▶ _Your objective_: Going line by line through the data below, report how many lines include the word "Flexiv", with nothing added.

Data under study below:

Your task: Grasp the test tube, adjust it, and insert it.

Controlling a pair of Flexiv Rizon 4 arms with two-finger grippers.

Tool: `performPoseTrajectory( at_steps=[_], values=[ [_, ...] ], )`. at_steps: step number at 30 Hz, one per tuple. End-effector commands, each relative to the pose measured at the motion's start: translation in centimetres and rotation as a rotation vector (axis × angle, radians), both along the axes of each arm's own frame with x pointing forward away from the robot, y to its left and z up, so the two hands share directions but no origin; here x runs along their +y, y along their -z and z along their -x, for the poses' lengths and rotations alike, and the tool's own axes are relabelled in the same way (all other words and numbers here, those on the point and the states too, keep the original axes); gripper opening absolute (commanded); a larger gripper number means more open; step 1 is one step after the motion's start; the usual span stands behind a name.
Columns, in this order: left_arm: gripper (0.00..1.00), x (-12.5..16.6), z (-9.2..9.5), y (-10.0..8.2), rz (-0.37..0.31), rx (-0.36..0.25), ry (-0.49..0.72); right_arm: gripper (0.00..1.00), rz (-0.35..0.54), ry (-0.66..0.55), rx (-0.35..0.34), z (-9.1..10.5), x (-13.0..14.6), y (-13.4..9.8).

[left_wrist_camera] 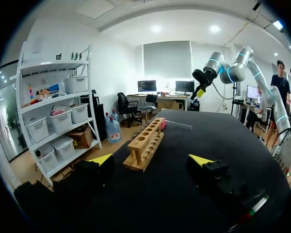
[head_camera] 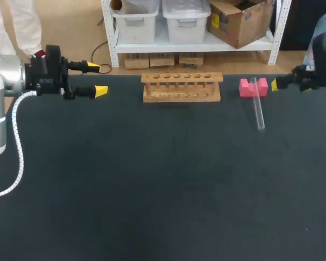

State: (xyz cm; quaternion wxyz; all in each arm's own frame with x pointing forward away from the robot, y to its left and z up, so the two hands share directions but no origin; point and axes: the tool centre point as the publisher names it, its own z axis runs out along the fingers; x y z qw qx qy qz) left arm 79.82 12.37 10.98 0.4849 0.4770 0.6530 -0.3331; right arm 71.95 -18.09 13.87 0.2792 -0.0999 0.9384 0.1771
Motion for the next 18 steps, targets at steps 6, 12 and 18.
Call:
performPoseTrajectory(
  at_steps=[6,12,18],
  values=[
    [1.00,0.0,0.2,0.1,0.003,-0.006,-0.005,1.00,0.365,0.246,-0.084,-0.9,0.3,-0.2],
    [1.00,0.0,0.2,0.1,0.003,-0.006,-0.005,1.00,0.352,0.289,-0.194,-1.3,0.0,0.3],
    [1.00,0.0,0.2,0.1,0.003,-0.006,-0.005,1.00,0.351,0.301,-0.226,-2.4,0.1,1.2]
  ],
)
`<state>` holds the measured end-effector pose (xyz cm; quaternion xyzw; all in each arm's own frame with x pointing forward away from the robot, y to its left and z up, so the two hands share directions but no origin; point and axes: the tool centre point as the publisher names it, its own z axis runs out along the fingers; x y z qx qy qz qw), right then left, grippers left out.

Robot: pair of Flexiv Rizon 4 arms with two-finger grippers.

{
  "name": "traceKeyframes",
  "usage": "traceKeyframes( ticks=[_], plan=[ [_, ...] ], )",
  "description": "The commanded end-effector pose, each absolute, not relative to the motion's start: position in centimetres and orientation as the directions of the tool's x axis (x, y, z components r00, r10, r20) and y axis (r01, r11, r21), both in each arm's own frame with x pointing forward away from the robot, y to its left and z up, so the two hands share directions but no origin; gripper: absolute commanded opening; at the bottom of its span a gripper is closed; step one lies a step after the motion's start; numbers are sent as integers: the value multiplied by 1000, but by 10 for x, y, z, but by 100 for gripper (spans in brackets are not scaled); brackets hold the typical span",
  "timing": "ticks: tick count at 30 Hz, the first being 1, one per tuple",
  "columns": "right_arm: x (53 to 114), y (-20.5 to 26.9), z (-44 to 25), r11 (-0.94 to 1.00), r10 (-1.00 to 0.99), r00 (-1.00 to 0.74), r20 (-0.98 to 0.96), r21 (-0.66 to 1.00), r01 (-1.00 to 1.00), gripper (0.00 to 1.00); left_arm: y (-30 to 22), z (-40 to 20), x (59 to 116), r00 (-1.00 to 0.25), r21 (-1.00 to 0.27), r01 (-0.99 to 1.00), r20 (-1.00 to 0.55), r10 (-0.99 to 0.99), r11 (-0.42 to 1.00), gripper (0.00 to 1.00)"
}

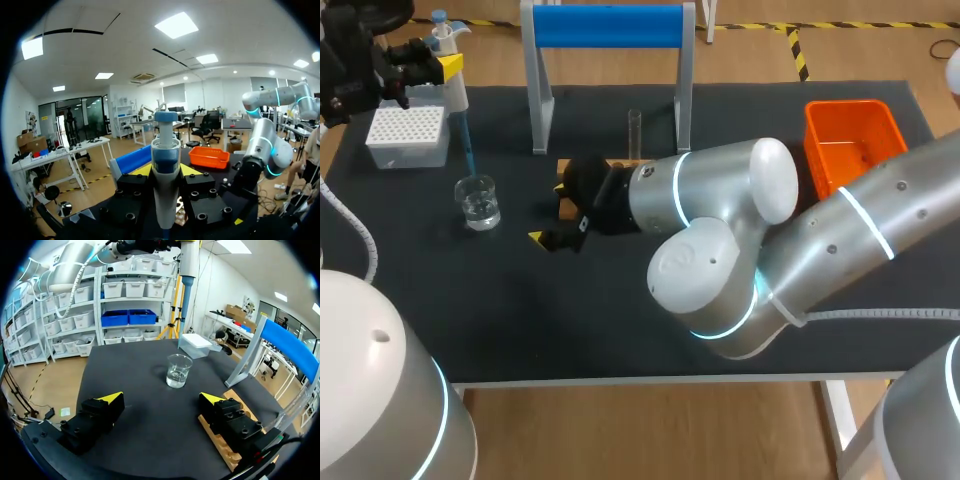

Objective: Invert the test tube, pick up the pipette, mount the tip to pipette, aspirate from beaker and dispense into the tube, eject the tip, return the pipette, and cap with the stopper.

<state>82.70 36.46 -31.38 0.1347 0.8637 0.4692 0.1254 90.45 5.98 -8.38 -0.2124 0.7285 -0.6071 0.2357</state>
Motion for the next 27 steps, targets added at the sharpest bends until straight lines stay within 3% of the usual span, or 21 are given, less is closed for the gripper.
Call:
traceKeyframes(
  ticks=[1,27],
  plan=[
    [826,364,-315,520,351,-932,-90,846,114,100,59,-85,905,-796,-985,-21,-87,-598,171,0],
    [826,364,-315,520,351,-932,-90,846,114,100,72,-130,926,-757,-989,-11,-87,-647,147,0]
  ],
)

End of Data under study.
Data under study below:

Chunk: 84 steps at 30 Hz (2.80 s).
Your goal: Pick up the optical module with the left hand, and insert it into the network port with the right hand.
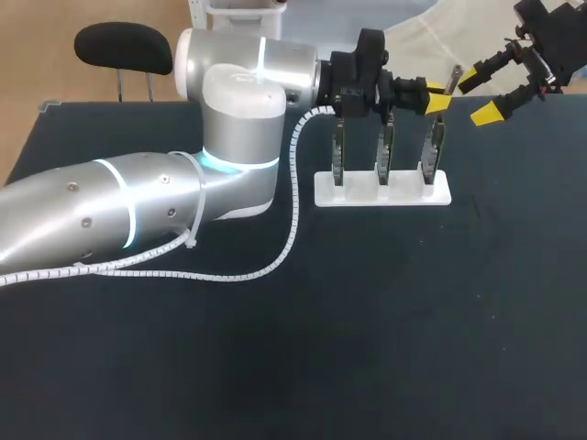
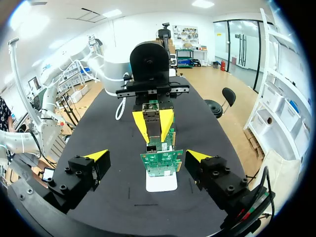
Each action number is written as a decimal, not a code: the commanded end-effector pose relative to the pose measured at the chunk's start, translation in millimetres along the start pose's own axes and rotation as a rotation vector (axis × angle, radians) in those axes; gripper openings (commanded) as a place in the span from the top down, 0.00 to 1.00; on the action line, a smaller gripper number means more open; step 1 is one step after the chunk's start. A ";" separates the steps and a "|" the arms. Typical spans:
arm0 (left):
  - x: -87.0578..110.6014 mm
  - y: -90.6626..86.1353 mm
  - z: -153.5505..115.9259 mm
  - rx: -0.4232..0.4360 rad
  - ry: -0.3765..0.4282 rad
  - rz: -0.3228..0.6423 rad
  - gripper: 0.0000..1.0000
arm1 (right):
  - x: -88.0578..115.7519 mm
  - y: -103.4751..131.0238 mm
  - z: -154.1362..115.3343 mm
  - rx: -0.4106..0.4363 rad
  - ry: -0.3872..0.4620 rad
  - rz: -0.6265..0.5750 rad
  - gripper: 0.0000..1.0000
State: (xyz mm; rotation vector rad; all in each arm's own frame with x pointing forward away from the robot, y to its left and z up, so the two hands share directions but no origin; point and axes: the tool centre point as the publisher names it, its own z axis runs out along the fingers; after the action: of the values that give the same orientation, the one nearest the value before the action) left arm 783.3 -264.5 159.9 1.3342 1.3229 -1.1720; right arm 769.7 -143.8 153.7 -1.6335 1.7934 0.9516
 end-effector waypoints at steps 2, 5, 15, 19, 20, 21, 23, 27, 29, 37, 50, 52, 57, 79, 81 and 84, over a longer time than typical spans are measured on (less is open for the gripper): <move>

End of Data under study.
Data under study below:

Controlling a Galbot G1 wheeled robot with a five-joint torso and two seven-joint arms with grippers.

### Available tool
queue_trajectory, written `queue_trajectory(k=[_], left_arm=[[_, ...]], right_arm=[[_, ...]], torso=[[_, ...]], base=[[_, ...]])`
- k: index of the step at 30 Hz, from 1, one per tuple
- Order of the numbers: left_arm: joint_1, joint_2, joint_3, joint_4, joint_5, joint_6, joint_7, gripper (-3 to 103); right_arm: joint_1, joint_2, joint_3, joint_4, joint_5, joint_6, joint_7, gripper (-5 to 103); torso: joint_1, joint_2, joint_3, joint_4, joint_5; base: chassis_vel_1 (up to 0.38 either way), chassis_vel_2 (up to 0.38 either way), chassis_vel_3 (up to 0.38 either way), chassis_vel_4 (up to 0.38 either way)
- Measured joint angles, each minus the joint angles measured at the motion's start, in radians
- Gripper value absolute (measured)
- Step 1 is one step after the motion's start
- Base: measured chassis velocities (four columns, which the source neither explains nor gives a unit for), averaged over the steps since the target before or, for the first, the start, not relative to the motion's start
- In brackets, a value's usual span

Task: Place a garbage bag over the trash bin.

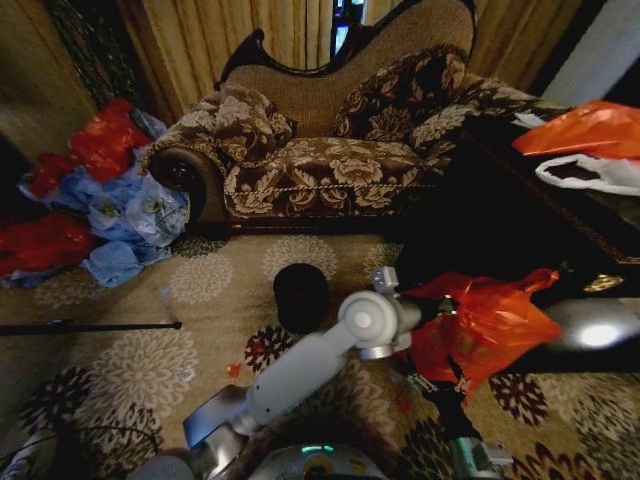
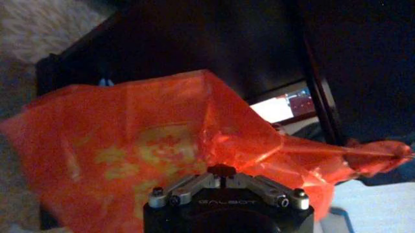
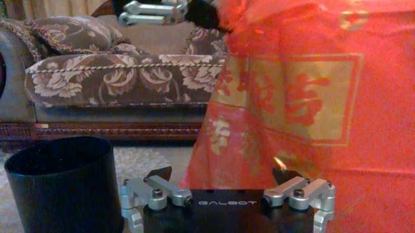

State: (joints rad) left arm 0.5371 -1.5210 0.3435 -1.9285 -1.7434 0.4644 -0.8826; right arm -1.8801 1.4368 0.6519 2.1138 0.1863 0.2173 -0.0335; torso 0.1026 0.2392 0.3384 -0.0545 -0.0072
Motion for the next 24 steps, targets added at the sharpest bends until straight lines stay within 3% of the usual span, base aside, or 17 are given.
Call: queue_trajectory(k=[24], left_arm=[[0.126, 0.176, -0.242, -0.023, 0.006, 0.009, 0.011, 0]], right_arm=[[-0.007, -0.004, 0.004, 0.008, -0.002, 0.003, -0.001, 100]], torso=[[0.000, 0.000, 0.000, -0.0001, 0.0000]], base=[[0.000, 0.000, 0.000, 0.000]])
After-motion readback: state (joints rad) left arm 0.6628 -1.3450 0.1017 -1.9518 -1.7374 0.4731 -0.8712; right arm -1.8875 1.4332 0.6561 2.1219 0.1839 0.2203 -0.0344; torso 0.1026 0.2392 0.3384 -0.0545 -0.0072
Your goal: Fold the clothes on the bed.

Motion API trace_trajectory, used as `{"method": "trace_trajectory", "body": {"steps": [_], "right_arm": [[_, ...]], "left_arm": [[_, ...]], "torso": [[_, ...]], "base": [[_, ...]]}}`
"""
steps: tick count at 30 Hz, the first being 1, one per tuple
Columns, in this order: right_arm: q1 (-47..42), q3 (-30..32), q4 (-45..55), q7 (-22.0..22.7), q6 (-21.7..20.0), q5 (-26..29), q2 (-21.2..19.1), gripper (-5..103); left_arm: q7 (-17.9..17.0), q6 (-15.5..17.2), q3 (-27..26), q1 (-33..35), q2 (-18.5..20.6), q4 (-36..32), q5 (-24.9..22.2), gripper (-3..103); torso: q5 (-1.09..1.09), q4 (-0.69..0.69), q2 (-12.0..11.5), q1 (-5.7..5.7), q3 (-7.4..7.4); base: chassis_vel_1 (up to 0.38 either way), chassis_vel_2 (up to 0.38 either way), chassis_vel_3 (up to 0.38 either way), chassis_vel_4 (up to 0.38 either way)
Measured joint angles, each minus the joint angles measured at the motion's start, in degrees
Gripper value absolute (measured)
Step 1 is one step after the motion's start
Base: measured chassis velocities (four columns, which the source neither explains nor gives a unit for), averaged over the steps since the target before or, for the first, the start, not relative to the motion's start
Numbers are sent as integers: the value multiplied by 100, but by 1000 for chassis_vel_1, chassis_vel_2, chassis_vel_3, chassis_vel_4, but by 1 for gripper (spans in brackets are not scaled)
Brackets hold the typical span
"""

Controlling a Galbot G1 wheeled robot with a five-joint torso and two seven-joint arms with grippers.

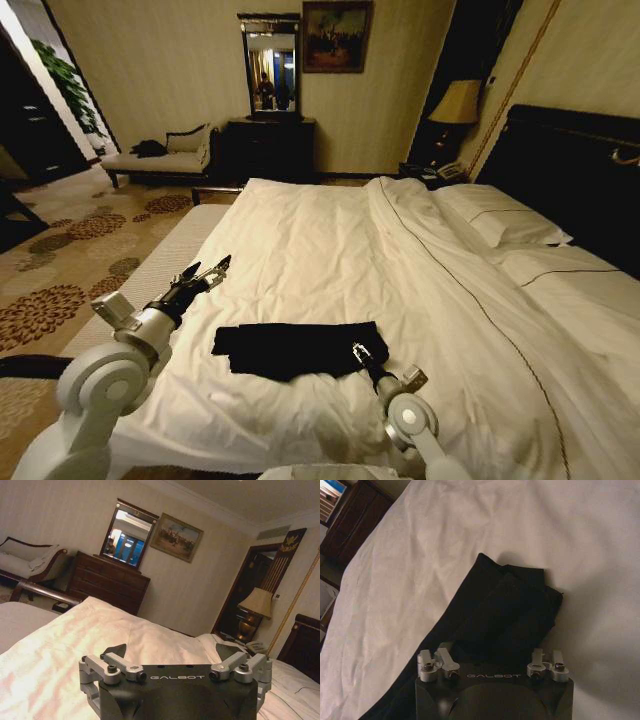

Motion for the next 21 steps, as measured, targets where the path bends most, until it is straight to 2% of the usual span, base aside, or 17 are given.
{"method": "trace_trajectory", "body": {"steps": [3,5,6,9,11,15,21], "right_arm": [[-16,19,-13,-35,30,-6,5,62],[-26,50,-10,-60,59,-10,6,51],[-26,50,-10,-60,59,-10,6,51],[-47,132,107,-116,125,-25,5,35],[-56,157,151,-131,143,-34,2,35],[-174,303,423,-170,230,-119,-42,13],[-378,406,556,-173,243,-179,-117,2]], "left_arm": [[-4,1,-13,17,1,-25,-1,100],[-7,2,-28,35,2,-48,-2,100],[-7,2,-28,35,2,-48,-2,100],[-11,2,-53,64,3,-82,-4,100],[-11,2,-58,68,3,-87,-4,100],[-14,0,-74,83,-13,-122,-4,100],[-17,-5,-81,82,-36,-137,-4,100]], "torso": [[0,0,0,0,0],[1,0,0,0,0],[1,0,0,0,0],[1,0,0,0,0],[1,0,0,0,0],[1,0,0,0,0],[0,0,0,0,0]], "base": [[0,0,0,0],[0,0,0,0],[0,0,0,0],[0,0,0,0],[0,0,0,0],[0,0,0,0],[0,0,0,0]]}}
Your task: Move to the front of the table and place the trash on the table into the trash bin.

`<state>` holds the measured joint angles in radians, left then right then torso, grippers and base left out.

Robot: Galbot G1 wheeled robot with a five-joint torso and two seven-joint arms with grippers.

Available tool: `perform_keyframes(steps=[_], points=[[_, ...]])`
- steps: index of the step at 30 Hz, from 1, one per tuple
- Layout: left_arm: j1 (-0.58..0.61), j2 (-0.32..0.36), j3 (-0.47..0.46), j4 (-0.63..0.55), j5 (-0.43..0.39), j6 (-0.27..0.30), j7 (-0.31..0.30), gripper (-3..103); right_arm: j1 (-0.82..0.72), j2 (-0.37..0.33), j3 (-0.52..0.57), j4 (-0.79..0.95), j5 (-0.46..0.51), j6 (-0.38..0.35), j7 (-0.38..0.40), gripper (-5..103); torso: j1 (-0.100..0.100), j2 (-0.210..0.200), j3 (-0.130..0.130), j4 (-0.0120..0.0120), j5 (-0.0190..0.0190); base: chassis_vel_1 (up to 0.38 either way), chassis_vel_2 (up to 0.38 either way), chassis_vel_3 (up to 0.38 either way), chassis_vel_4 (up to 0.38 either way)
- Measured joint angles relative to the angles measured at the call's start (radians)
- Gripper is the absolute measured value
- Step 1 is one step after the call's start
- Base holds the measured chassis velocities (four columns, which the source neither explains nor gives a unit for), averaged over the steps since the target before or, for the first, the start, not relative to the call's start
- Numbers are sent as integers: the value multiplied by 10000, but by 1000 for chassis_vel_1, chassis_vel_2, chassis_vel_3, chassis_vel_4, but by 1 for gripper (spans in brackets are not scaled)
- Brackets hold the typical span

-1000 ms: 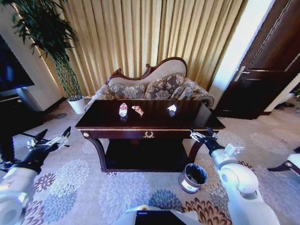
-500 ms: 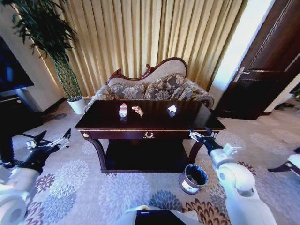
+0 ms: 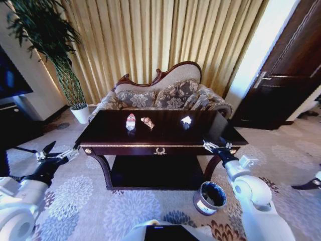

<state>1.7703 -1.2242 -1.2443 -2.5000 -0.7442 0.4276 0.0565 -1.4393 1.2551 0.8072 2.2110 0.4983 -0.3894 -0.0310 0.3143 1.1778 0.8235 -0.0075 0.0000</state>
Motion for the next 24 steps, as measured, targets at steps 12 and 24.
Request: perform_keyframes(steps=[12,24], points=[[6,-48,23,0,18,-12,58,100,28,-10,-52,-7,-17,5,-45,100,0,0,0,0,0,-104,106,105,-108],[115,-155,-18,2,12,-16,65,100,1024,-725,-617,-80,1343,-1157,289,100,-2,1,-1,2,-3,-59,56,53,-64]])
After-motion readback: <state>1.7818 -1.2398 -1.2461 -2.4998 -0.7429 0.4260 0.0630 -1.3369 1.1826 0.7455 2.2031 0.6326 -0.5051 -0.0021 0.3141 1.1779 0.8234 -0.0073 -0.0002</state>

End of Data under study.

▶ _Solution for this task_: 2